WHAT YOU SHOULD DO:
Repeat the listing exactly, minus the pictures.

►

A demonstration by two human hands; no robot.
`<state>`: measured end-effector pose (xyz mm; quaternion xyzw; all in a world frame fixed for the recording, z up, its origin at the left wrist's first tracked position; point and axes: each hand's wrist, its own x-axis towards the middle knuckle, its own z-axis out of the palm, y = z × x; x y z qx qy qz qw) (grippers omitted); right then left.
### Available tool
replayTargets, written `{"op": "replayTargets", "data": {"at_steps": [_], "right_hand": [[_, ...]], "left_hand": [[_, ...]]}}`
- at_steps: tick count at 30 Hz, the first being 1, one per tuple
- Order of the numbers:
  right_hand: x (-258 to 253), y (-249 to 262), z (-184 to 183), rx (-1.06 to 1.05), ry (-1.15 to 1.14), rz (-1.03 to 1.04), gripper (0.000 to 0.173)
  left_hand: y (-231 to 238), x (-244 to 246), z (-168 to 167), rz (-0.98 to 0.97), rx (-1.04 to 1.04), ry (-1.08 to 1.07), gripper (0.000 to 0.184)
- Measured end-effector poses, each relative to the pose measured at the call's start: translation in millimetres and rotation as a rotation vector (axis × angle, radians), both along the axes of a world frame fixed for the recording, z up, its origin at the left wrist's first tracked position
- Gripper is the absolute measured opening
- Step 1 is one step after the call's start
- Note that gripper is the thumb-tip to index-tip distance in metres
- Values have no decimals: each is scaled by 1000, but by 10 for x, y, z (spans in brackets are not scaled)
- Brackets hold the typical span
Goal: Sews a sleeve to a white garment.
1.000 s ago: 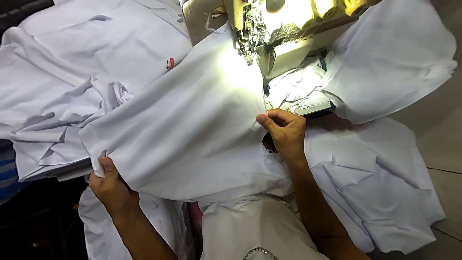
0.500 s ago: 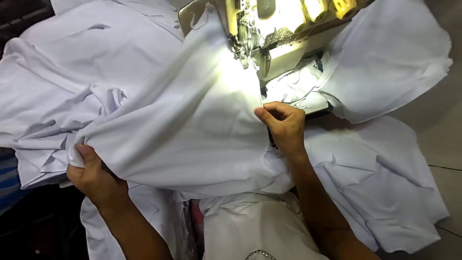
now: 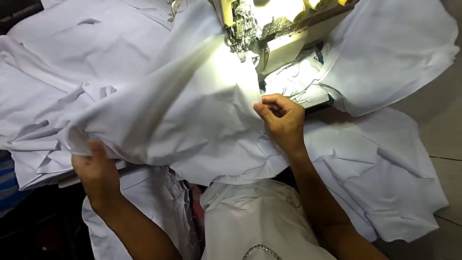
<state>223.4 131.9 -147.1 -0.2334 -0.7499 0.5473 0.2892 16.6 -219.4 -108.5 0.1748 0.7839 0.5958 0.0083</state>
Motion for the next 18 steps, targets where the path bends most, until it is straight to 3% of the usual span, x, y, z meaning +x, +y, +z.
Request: {"op": "replayTargets", "data": {"at_steps": [3, 6, 9, 12, 15, 18], "right_hand": [[103, -69, -45, 11, 14, 9, 36], [216, -148, -105, 50, 11, -3, 42], [286, -193, -179, 89, -28, -10, 38], [307, -182, -219, 119, -62, -16, 26], [313, -156, -242, 51, -67, -5, 17], [317, -141, -244, -48, -65, -25, 18]], "left_hand": [[-144, 365, -144, -10, -168, -69, 106], [-133, 682, -359, 51, -379, -102, 125], [-143, 818, -622, 150, -456, -38, 102], [-239, 792, -751, 110, -480, 180, 39], [-320, 774, -701, 65, -194, 132, 27], [-194, 764, -528, 211, 130, -104, 24]]}}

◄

WRITTEN ANSWER:
A demonstration by two human hands; no robot.
`<state>`: measured end-effector pose (xyz mm; quaternion xyzw; all in a world frame fixed for the recording, z up, its origin at the left wrist's first tracked position; point and axes: each hand's wrist, its own x-axis towards the middle knuckle, its own z-axis out of the palm, y = z × x; x y z qx qy qz qw) (grippers omitted); right then left.
### Available tool
replayTargets, written `{"op": "replayTargets", "data": {"at_steps": [_], "right_hand": [[_, ...]], "left_hand": [[_, ...]]}}`
- at_steps: tick count at 30 Hz, the first being 1, one per tuple
- Order of the numbers:
  right_hand: x (-258 to 253), y (-249 to 262), z (-184 to 183), rx (-1.06 to 1.05), ry (-1.15 to 1.14), rz (-1.03 to 1.04), gripper (0.000 to 0.173)
  left_hand: y (-231 to 238), x (-244 to 246), z (-168 to 167), rz (-0.98 to 0.97), rx (-1.04 to 1.04), ry (-1.08 to 1.07), gripper (0.000 to 0.184)
- Measured end-effector poses, each relative to the pose measured at the call's start: translation in millimetres and rotation as a rotation vector (axis × angle, radians), both along the axes of a world frame fixed for the recording, z up, its origin at the left wrist's first tracked position
- Gripper is the absolute measured opening
- Step 1 is one step after the call's start
- Note that gripper is the thumb-tip to index-tip distance in metres
- Values have no decimals: each is scaled by 1000, but by 10 for x, y, z (spans in brackets are not scaled)
- Brackets hold the typical span
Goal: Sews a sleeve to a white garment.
1.000 s ago: 
0.500 s ago: 
now: 
<state>223.4 131.9 -147.1 -0.2334 -0.7499 0.5473 0.2892 16.6 -219.4 -108.5 0.1748 0.7839 0.5958 0.0083</state>
Motion for the next 18 steps, targets where the path bends most, until it is straight to 3% of the usual span, x, y, z meaning +x, +y, +z.
Request: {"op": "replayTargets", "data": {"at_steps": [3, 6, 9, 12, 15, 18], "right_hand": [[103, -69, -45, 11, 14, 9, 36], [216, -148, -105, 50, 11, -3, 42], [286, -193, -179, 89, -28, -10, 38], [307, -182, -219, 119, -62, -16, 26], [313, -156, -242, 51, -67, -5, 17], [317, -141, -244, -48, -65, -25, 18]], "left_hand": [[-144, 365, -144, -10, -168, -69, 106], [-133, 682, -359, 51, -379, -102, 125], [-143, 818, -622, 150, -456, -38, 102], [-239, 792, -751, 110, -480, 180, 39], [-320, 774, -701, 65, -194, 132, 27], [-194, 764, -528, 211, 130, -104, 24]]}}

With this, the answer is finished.